Publicado em 31 de janeiro de 2023, 16h38.

O ministro Alexandre de Moraes, do Supremo Tribunal Federal (STF), pediu nesta terça-feira, 31, para a Procuradoria-Geral da República (PGR) opinar sobre o pedido da defesa do ex-comandante-geral da Polícia Militar do Distrito Federal (PM-DF), coronel Fábio Augusto Vieira, para revogar sua prisão preventiva.

O coronel está preso desde o dia 10 de janeiro por suspeita de 'conivência' com os atos golpistas na Praça dos Três Poderes.

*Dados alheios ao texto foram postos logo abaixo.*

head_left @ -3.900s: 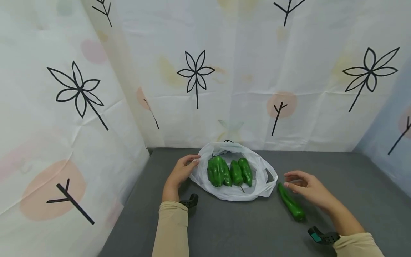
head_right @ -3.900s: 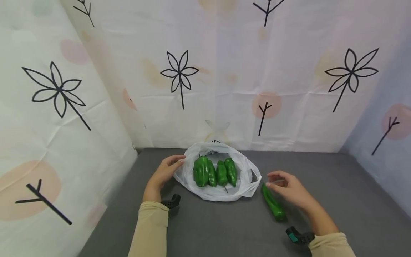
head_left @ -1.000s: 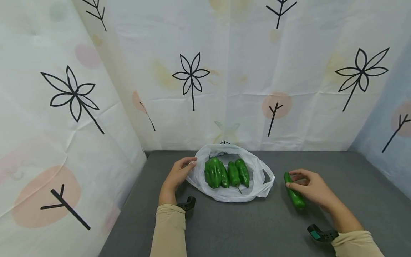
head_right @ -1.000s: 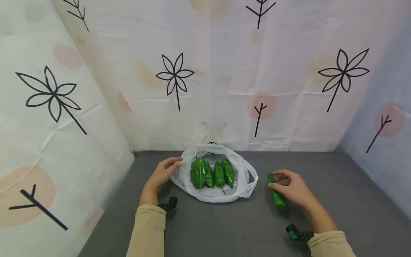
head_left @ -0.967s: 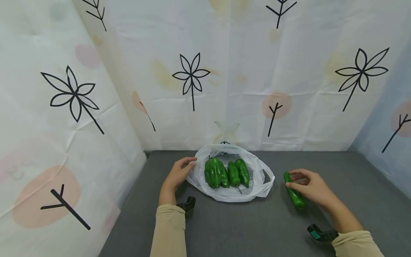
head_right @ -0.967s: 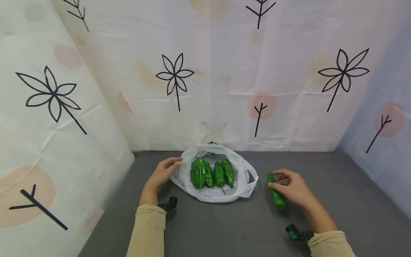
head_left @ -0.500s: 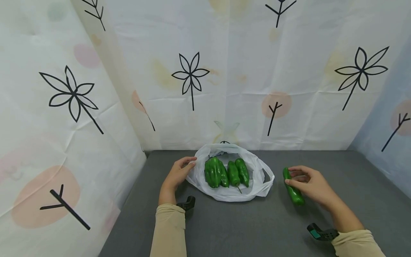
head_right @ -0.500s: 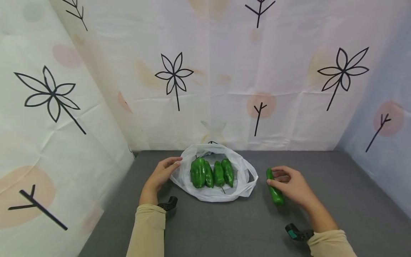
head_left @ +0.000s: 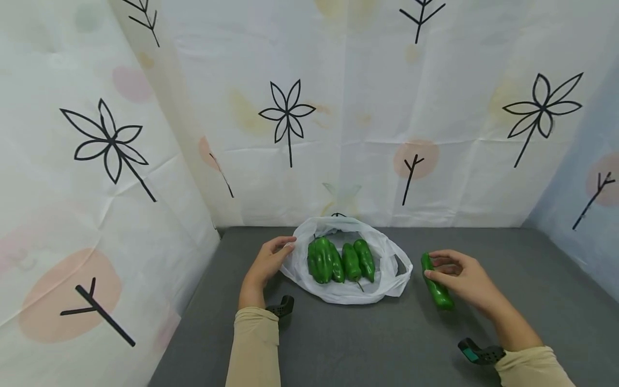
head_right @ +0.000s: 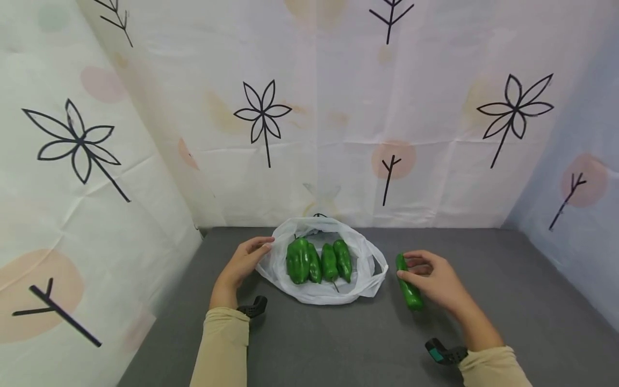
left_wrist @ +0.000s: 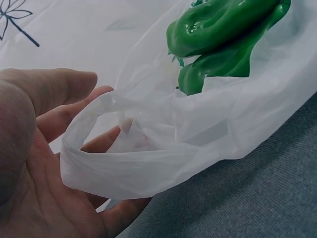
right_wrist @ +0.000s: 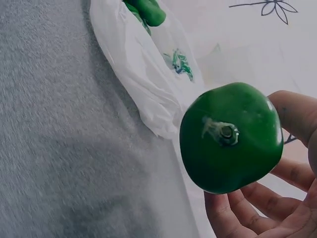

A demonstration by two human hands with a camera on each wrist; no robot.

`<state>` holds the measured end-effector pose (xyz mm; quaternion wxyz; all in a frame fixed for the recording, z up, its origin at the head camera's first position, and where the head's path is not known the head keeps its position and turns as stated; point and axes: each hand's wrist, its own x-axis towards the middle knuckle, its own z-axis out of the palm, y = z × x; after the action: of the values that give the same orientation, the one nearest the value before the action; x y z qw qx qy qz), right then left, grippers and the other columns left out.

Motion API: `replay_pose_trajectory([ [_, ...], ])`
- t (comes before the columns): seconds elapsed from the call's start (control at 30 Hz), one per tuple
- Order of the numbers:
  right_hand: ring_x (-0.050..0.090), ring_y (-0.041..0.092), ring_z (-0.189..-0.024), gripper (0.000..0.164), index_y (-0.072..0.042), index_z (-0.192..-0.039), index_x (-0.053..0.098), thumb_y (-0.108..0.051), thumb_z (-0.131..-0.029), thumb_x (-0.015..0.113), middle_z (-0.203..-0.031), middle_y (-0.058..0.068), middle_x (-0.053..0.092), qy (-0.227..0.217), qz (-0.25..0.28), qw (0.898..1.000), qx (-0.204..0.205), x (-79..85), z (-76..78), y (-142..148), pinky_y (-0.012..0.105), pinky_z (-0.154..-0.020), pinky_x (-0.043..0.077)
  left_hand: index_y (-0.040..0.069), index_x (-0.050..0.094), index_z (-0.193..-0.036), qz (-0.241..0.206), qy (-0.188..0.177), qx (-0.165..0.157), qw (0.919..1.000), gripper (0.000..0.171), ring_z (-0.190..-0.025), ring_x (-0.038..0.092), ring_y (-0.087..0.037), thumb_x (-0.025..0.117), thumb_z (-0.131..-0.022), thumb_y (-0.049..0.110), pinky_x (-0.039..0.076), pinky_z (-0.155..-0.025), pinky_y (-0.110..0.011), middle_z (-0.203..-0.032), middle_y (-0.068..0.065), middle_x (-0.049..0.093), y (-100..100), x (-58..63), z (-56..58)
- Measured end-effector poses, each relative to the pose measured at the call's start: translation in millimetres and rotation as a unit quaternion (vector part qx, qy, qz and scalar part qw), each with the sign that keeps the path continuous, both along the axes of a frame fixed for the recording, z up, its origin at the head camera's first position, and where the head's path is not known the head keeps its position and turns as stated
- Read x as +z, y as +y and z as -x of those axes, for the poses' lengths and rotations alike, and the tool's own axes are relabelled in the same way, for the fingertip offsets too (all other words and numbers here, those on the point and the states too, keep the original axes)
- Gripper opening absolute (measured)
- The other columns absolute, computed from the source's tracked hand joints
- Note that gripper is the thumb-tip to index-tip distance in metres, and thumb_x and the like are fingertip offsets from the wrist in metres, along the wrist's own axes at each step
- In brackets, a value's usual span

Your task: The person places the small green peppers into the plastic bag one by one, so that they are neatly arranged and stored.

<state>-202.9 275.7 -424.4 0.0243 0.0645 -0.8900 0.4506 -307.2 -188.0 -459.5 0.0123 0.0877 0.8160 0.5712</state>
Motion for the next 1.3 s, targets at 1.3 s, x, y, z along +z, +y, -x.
replay_pose_trajectory([
  [1.3,0.064,0.037,-0.127,0.05,-0.013,-0.141,0.064,-0.034,-0.099,0.079,-0.14,0.018,0.062,-0.016,0.09,0.995,0.036,5.7,70.6,-142,0.046,-0.092,0.06,0.015,0.065,-0.145,-0.009,-0.008,-0.008,0.9999,0.039,-0.153,0.043,-0.039,0.062,-0.109,0.028,0.041,-0.119,-0.063,-0.161,-0.013,0.05,4,-0.1,1.9],
])
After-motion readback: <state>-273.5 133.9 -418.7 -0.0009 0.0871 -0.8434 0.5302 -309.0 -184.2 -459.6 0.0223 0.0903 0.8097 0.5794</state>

A prisão preventiva não tem prazo para terminar.

Os advogados João Paulo Boaventura e Thiago Turbay, que representam o ex-comandante da PM, disseram no recurso enviado ao STF que o relatório da intervenção na segurança pública do Distrito Federal descarta omissão ou conivência com a ação dos extremistas.

A defesa alega que ele não participou do planejamento da operação de segurança para o dia 8 de janeiro e que o trabalho ficou a cargo do Departamento Operacional (DOP) da Polícia Militar.

"Foi tão somente após a publicação do relatório final do interventor federal que chegou ao conhecimento do requerente (Vieira) e das demais forças de segurança a inexistência do plano operacional e das ordens de serviço necessárias", afirma a defesa.

A conduta do coronel é investigada pela Procuradoria-Geral da República e também em um inquérito policial militar aberto na Corregedoria da PM.